Problem description: Show all lines containing "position" from the data below.

━━━ Data records

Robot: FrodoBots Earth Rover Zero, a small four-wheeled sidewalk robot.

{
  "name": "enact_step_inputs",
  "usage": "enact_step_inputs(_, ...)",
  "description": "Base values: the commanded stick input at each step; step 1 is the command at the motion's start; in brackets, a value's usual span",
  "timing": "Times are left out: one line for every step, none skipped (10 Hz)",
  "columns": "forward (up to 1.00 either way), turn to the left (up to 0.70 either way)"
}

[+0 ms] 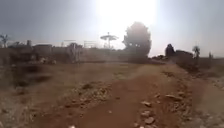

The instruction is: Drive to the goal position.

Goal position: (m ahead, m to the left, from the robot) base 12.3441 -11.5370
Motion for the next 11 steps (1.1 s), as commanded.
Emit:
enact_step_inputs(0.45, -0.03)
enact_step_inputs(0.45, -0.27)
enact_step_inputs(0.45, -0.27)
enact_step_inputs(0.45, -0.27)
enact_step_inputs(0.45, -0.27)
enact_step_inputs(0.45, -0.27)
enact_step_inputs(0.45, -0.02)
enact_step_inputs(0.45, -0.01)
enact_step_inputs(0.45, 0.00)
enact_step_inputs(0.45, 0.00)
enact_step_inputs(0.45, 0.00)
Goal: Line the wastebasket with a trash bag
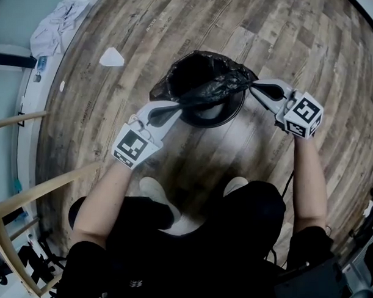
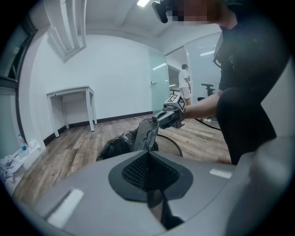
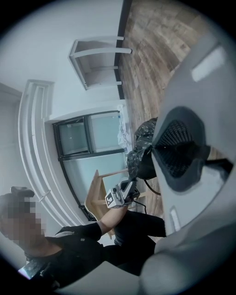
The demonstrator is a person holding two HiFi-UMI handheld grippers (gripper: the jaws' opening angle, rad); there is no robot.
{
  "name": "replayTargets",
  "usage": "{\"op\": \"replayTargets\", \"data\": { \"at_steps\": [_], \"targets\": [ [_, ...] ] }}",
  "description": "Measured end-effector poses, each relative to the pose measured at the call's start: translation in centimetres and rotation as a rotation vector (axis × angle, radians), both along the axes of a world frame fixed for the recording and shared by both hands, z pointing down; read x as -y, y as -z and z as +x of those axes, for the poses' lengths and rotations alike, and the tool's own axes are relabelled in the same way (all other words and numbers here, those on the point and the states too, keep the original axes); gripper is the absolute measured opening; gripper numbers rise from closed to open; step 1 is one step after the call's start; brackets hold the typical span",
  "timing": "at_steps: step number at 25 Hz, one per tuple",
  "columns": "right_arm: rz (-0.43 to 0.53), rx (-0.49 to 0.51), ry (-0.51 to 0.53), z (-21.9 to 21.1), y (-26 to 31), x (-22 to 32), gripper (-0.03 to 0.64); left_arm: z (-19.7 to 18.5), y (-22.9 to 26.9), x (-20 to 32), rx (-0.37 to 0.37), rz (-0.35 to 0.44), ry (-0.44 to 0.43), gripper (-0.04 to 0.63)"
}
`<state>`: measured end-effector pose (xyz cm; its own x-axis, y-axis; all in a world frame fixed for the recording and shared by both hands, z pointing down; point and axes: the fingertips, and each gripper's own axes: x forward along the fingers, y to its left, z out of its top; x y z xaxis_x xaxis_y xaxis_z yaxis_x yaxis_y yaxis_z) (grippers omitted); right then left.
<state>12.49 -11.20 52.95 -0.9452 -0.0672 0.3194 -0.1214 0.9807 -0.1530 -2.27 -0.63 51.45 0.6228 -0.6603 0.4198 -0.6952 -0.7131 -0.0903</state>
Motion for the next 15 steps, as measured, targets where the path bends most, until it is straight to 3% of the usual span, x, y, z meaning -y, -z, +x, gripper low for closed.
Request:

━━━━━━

Problem solution:
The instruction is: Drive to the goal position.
Goal position: (m ahead, m to the left, from the robot) base 12.3441 -11.5370

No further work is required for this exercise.